3. Mahkemece Bozma Kararına Uyularak Verilen Karar
Mahkemenin 17/07/2018 tarihli ve 2013/109 Esas 2018/257 Karar sayılı kararıyla; davacı ... yönünden dava dışı eşi Ayşe Uslu'nun kendisinden önce öldüğü ve mirasçı olmadığı gerekçesiyle davanın aktif husumet yokluğundan reddine, diğer davacılar yönünden davanın kabulü ile payları oranında iptal ve tescile karar verilmiştir.
4. Bozma Sonrası Mahkeme Kararına Karşı Temyiz Yoluna Başvuranlar
Mahkemenin yukarıda belirtilen kararına karşı süresi içinde davalı ... vekili temyiz isteminde bulunmuştur.
5. İkinci Bozma Kararı
Dairenin 28.09.2020 tarihli ve 2018/4463 Esas, 2020/4512 Karar sayılı kararıyla; “...davalının mirasbırakan eşine uzun yıllar baktığı, mirasbırakanın çekişme konusu taşınmazları dosya kapsamı, tanık beyanları ve taşınmazların toplam değeri dikkate alındığında minnet duygusu ile davalıya devrettiği, mal kaçırma amacının bulunmadığı anlaşılmaktadır. Hal böyle olunca, temlikin mal kaçırmak amacıyla yapılmadığı gözetilerek davanın reddine karar verilmesi gerekirken delillerin takdirinde yanılgıya düşülerek davanın kabulüne karar verilmesi doğru değildir.” gerekçesiyle karar bozulmuştur.
6. Mahkemece Bozma Kararına Uyularak Verilen Karar
Kayseri 8.Asliye Hukuk Mahkemesinin 25.01.2022 tarihli ve 2021/348 Esas, 2022/32 Karar sayılı kararıyla; davacı ... yönünden mirasbırakanın mirasçısı olmadığından aktif dava ehliyeti yokluğundan, diğerleri yönünden ise devrin minnet duygusuyla yapıldığı, mal kaçırma kastının bulunmadığı gerekçesiyle davanın reddine karar verilmiştir.

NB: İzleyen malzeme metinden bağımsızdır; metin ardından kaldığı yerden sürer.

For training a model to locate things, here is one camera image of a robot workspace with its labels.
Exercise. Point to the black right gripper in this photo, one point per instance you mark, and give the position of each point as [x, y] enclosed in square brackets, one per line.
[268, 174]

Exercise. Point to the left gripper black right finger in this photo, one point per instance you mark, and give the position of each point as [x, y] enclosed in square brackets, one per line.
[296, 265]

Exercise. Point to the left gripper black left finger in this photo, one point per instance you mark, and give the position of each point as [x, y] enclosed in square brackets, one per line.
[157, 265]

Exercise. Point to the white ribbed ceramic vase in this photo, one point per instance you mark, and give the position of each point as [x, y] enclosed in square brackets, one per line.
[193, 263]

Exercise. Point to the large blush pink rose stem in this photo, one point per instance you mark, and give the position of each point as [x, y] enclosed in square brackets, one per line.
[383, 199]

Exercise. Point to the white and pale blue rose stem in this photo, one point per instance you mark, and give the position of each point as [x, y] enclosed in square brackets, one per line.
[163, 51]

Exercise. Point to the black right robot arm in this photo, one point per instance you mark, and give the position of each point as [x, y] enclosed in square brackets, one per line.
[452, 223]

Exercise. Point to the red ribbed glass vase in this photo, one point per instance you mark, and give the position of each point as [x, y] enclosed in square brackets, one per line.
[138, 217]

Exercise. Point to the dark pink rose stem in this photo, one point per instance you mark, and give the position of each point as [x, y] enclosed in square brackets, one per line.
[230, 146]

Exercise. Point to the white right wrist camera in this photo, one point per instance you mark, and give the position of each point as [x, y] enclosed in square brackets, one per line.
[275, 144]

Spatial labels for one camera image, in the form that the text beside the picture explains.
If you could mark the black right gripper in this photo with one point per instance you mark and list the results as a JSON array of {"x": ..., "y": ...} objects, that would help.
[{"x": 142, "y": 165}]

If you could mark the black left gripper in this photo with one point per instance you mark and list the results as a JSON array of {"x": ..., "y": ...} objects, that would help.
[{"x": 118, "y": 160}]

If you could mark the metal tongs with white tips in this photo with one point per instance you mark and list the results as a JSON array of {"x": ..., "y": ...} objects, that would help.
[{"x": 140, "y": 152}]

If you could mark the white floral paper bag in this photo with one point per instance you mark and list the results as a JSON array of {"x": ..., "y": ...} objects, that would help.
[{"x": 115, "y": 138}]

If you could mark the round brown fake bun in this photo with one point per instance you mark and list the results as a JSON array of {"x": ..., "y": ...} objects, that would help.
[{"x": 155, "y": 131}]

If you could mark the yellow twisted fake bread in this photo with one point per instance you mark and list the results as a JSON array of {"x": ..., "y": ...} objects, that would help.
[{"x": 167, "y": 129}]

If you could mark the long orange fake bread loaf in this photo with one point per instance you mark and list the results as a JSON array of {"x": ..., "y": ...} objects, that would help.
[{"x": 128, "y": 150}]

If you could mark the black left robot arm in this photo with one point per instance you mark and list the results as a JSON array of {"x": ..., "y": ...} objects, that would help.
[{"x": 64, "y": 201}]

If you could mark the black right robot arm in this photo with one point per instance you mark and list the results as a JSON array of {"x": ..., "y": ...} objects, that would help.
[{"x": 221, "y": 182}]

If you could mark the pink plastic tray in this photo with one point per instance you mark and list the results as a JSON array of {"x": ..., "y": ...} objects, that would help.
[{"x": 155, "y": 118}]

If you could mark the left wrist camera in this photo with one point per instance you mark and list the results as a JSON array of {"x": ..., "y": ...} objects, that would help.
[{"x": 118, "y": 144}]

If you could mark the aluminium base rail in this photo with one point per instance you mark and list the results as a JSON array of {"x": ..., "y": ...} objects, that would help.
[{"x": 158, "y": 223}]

7. Bozma Sonrası Mahkeme Kararına Karşı Temyiz Yoluna Başvuranlar
Mahkemenin yukarıda belirtilen kararına karşı süresi içinde davacılar vekili temyiz isteminde bulunmuştur.
8. Temyiz Nedenleri
Davacılar vekili temyiz dilekçesinde özetle; mirabırakan tarafından tüm malvarlığının davalı eşine devredildiği, temlikin yapıldığı tarihte mirasbırakanın mal satmaya ihtiyacının olmadığı, davalının ise dava konusu taşınmazları satın alabilecek ekonomik gücünün bulunmadığını belirterek, kararın bozulmasını talep etmiştir.
9. Gerekçe
9.1. Uyuşmazlık ve Hukuki Nitelendirme
Uyuşmazlık, muris muvazaası hukuksal nedenine dayalı tapu iptali ve tescil istemine ilişkindir.
9.2. İlgili Hukuk
Yerleşmiş Yargıtay içtihatlarında ve 01.04.1974 tarihli 1/2 sayılı İçtihadı Birleştirme Kararında açıklandığı üzere; görünürdeki sözleşme tarafların gerçek iradelerine uymadığından, gizli bağış sözleşmesi de Türk Medeni Kanunu'nun 706., Türk Borçlar Kanunu'nun 237. ve Tapu Kanunu'nun 26. maddelerinde öngörülen şekil koşullarından yoksun bulunduğundan, saklı pay sahibi olsun veya olmasın miras hakkı çiğnenen tüm mirasçılar dava açarak resmi sözleşmenin muvazaa nedeni ile geçersizliğinin tespitini ve buna dayanılarak oluşturulan tapu kaydının iptalini isteyebilirler.
Bu tür uyuşmazlıkların sağlıklı, adil ve doğru bir çözüme ulaştırılabilmesi, davalıya yapılan temlikin gerçek yönünün diğer bir söyleyişle miras bırakanın asıl irade ve amacının duraksamaya yer bırakmayacak biçimde ortaya çıkarılmasına bağlıdır. Bir iç sorun olan ve gizlenen gerçek irade ve amacın tespiti ve aydınlığa kavuşturulması genellikle zor olduğundan bu yöndeki delillerin eksiksiz toplanılması yanında birlikte ve doğru şekilde değerlendirilmesi de büyük önem taşımaktadır. Bunun için de ülke ve yörenin gelenek ve görenekleri, toplumsal eğilimleri, olayların olağan akışı, mirasbırakanın sözleşmeyi yapmakta haklı ve makul bir nedeninin bulunup bulunmadığı, davalı yanın alım gücünün olup olmadığı, satış bedeli ile sözleşme tarihindeki gerçek değer arasındaki fark, taraflar ile miras bırakan arasındaki beşeri ilişki gibi olgulardan yararlanılmasında zorunluluk vardır.
9.3. Değerlendirme
Dosya içeriğine, toplanan delillere, hükmüne uyulan bozma kararında gösterildiği şekilde işlem yapılmış olmasına göre, Mahkemece yazılı şekilde karar verilmesinde bir isabetsizlik yoktur.
V. SONUÇ:
Açıklanan nedenlerle; davacılar vekilinin temyiz itirazlarının reddiyle usul ve yasaya uygun olan hükmün ONANMASINA, harç peşin alındığından başkaca harç alınmasına yer olmadığına; kararın tebliğinden itibaren 15 gün içinde karar düzeltme yolu açık olmak üzere, 01.12.2022 tarihinde oy birliğiyle karar verildi.